Harajuku girl – Girls dressed in the latest, and often most ostentatious, fashion from the Harajuku area of Tokyo. Brought to global attention by American musician Gwen Stefani.
Hentai (変態) – Pervert. Best illustrated by the Hentai Woody toy
JSDF (自衛隊）- Japan Self-Defense Force. Since the end of WWII Japan’s constitution hasn’t allowed for a regular ‘army’, just a collection of ‘members’ and weaponry under a peaceful name. Occasionally referred to as JSF or SDF.
Karooshi (過労死）- Death by overwork, usually caused by a heart attack or stress related illness. Symbolic of Japan’s working culture.
Katakana (カタカナ) – The Japanese writing script used for foreign loan words. For example バ = “ba” and ナ = “na” so バナナ = “banana.” It doesn’t always work so well though.
Kawaii (可愛い）- Cute. Squealed by young girls throughout the streets of Tokyo an estimated seventeen million times a day. Click here for the ultimate example of kawaii.
Kimoi (きもい) – Shortened version of “Kimochi warui,” feels bad or, more commonly, “Eeeeeeew!!”
Kyaa (きゃあ) – “Aah!” or, as a 1980’s comic book character might say, “Yikes!”
Manga (漫画）- Literally ‘comic’ in Japanese, though most commonly used to refer specifically to Japanese comics. Click here for a strange example.
Manga kissa (漫画喫茶） – A comic cafe where customers pay by the hour to read manga until their heart’s content/sleep overnight relatively cheaply.
Okonomiyaki (お好み焼き) – A disc-shaped Japanese food often compared to pizza and pancakes but doesn’t taste anything like either. See pictures from an okonomiyaki restaurant review here.
Onigiri (おにぎり) – Rice ball. Usually with some kind of filling, and often wrapped in seaweed. Also sandwiched between two Chicken fillets for KFC’s novelty Kentucky Chicken Rice Sandwich.
Otaku （オタク）- The most common translation is ‘geek’. Described by sci-fi author William Gibson as “The passionate obsessive, the information age’s embodiment of the connoisseur, more concerned with the accumulation of data than of objects.”
Pachinko (パチンコ） – A vicious assault on the senses. A loud pinball-style gambling game housed in giant, glaring neon buildings next to every train station in Japan. The name comes from the Japanese word for “slingshot.”

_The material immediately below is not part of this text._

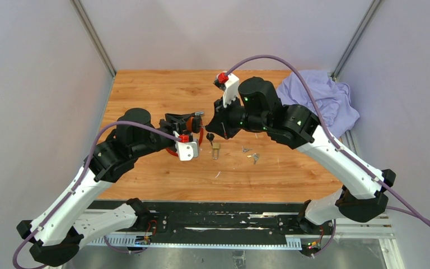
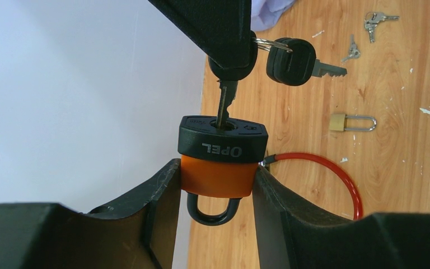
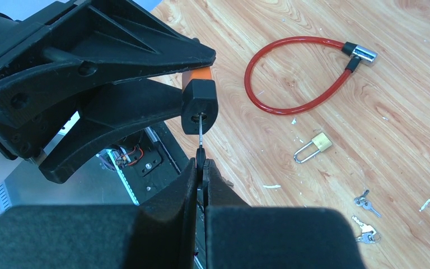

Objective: Unlock with the key
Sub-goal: Unlock the lock.

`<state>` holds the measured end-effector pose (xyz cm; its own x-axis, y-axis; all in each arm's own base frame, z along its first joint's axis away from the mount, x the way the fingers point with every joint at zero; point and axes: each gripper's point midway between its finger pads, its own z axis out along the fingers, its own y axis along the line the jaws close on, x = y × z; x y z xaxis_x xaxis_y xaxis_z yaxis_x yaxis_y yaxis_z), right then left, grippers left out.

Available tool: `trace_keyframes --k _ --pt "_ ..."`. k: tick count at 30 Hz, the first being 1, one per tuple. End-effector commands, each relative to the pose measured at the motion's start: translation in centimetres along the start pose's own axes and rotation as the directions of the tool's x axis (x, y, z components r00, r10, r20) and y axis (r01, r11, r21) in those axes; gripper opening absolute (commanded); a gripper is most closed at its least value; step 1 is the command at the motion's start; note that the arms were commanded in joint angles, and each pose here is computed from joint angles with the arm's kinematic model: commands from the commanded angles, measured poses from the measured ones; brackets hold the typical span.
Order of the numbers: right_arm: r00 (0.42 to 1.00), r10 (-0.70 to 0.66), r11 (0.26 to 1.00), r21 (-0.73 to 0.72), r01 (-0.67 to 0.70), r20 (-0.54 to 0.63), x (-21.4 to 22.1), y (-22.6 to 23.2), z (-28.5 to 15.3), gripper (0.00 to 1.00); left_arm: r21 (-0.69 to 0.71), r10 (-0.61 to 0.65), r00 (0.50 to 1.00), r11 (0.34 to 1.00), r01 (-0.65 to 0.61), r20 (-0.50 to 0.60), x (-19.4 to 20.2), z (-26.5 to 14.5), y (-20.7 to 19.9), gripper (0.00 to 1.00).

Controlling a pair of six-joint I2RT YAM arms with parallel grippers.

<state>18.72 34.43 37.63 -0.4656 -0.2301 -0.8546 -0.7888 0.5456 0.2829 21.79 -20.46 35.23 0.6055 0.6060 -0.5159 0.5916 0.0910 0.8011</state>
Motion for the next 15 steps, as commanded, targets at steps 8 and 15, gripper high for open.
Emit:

Pika Pika (ピカピカ) －To sparkle.
Salary man (サラリーマン）- Put simply an office worker, but there’s more to this term than that. ‘Salary man’ represents the employee whose every inch is devoted 100% to his company until he inevitably succumbs to karooshi.

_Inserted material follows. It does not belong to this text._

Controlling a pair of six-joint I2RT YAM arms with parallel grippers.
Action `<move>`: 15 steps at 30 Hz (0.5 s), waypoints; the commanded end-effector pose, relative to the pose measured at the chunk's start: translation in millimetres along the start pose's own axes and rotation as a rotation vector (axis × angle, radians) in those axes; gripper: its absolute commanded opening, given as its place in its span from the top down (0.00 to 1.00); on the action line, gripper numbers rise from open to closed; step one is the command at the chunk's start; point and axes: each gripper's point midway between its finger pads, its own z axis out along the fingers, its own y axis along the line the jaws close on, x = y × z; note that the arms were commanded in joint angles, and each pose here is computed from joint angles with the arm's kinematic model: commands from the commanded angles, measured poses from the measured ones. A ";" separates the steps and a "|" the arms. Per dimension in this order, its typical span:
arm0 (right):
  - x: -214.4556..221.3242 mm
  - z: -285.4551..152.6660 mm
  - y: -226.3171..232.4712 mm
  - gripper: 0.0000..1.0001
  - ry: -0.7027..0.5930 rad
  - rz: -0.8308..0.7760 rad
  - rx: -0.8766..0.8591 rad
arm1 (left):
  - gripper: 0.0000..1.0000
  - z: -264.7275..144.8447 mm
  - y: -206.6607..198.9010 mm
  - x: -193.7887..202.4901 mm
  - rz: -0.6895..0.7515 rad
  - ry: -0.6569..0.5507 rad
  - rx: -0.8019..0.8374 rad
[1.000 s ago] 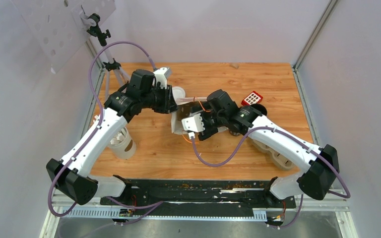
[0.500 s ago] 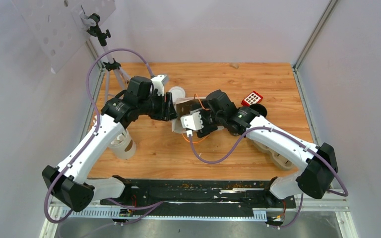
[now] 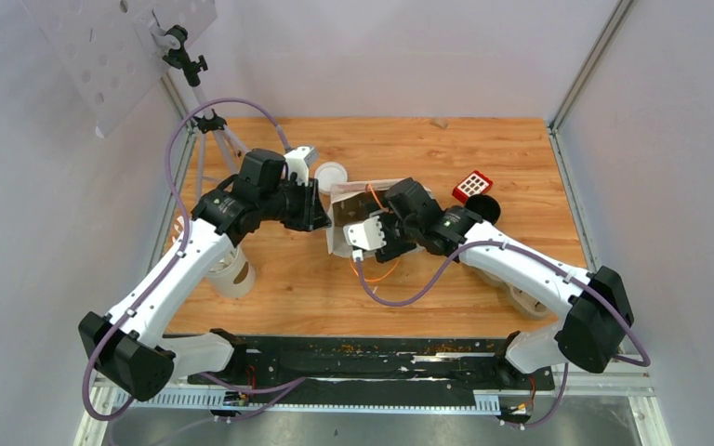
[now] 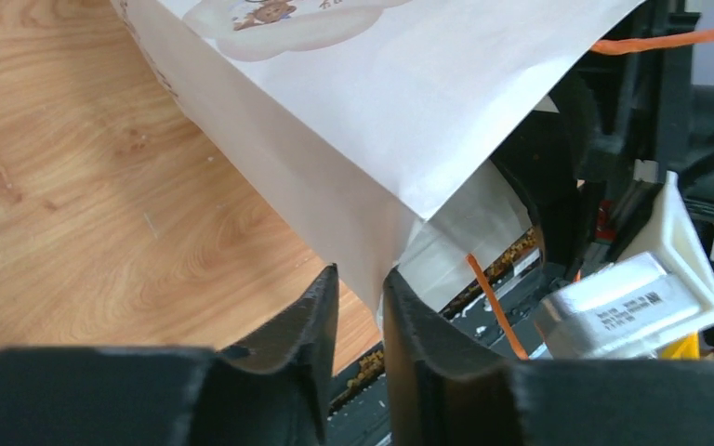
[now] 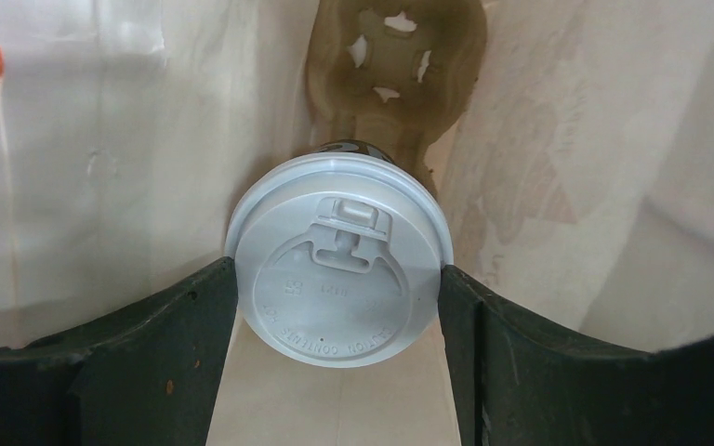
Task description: Pack the takeout coffee
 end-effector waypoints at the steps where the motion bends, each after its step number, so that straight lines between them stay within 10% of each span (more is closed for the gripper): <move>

Tanuki （タヌキ）- Raccoon-dog. Defined by Will Ferguson in Hitching Rides With Buddha as “Creatures of folklore in Japan: raccoon-dogs with huge bellies and gigantic testicles who roam the forests drinking sake and trying to seduce young maidens by passing themselves off as noblemen.” Also refers to the non-mythological species of the same name, sans elephantiasis.
Yakitori (焼鳥) – Meat skewers.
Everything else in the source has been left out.